Intervention de Christian Eckert

Réunion du mercredi 12 juillet 2017 à 9h30
Commission des finances, de l'économie générale et du contrôle budgétaire

Christian Eckert :

Le bilan du CICE et de la politique économique menée par le gouvernement précédent en faveur de l'emploi n'est pas le sujet du jour. Le débat a en quelque sorte été tranché par une partie des électeurs... Si je suis là aujourd'hui, ce n'est donc pas pour défendre le CICE, mais pour commenter l'audit de la Cour des comptes et parler avec vous de finances publiques.

J'appelle néanmoins votre attention sur le fait que la transformation du CICE en allégement de cotisations sociales patronales aura un coût. Certes, il s'agira d'un one shot, mais ce coût s'élèvera probablement aux alentours de 25 milliards d'euros. Or, j'ai longuement étudié la question, et je ne perçois pas la différence qui existe entre ces deux dispositifs du point de vue de la réduction du coût du travail. On me dit que l'allégement des cotisations sociales serait plus durable qu'un crédit d'impôt ; pourtant, le Gouvernement présente bien, chaque année, au Parlement un projet de loi de financement de la sécurité sociale et un projet de loi de finances initiale.

Je reviens rapidement sur le STDR. Chaque année, le rendement attendu fait l'objet d'un débat avec l'administration. Je rappelle tout de même que 50 000 dossiers concernant des comptes qui n'avaient pas été déclarés à l'administration fiscale ont été déposés, et qu'environ la moitié seulement a été traitée, pour des raisons qui tiennent à l'organisation et aux moyens techniques – et parfois humains – de l'administration. Il faut donc trouver une solution qui lui permette de traiter ces dossiers à un rythme tel que le rendement que nous avons évoqué puisse être atteint. C'est pourquoi nous lui avons clairement demandé de renforcer ses moyens. Elle a ainsi créé des centres de traitement décentralisés, qui devraient contribuer à atteindre cet objectif.

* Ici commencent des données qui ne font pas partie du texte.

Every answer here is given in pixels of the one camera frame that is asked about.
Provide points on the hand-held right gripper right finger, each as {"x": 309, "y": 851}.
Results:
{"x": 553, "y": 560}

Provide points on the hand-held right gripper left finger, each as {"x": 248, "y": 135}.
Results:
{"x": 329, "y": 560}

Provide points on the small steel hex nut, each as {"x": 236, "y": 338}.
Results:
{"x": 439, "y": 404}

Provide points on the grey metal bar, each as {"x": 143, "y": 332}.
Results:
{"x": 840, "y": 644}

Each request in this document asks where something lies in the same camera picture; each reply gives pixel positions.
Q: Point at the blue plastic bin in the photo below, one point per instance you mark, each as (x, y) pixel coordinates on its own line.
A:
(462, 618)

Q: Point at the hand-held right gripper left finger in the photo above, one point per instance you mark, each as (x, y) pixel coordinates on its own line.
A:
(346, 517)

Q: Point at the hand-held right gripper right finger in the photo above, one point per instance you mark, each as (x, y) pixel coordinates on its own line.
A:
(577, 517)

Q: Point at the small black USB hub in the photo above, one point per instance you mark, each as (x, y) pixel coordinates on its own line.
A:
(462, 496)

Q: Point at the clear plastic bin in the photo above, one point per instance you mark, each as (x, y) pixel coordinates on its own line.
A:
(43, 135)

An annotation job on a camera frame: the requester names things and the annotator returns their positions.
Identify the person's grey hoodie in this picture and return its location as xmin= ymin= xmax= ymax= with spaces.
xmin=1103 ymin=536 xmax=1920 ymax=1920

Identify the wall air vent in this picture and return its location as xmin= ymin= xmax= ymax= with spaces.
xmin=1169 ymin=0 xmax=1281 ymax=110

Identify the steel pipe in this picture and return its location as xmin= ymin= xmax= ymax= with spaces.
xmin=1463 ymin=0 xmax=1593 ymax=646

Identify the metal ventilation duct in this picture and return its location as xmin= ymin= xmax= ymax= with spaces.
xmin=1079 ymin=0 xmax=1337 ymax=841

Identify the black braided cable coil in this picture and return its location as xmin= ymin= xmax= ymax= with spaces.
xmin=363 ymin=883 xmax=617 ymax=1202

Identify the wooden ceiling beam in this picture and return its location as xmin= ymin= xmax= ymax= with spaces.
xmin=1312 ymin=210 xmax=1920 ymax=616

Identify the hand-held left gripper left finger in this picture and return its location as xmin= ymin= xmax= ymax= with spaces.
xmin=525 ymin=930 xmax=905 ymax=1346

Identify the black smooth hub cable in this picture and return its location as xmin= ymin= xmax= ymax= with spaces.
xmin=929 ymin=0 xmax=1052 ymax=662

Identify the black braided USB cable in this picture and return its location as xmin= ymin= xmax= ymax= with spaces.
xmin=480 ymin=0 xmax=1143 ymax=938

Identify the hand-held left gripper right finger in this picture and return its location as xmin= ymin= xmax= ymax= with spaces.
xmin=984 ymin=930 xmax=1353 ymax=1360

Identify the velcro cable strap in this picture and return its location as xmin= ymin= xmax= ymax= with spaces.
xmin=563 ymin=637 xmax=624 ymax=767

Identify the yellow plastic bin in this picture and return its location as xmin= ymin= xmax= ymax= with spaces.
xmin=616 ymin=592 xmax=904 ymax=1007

Madame Peyrol, je partage votre propos. Vous avez compris, je crois, que j'invitais nos successeurs à utiliser la réserve de précaution pour faire face à des événements conjoncturels plutôt qu'à des éléments qui sont devenus structurels ; je pense notamment aux opérations extérieures.

Enfin, M. Hetzel a évoqué la question du déficit en citant le rapport de la Cour des comptes, mais il a omis d'ajouter que celle-ci précise : « à politiques constantes ». Si l'on considère que nous parviendrons à un déficit de 3,2 % à politiques constantes, cela signifie que des inflexions sont nécessaires, ce que nous n'avons cessé de répéter. J'ajoute que, si rien n'avait été fait sous le quinquennat précédent – à politiques constantes, donc –, le déficit aurait atteint 6 % ou 7 % en 2016. Or, il s'élevait, l'an dernier, à 3,4 % selon l'INSEE. À ce propos, je précise que le nombre des réserves émises par cette dernière a baissé d'année en année, passant de sept à cinq, puis à quatre. Ces réserves portaient auparavant sur la certification des comptes de la sécurité sociale ; elles concernent désormais celle des comptes de l'État. Je dois dire que tous les gouvernements ont contribué à l'amélioration de la certification des comptes, et donc à la diminution du nombre de ces réserves.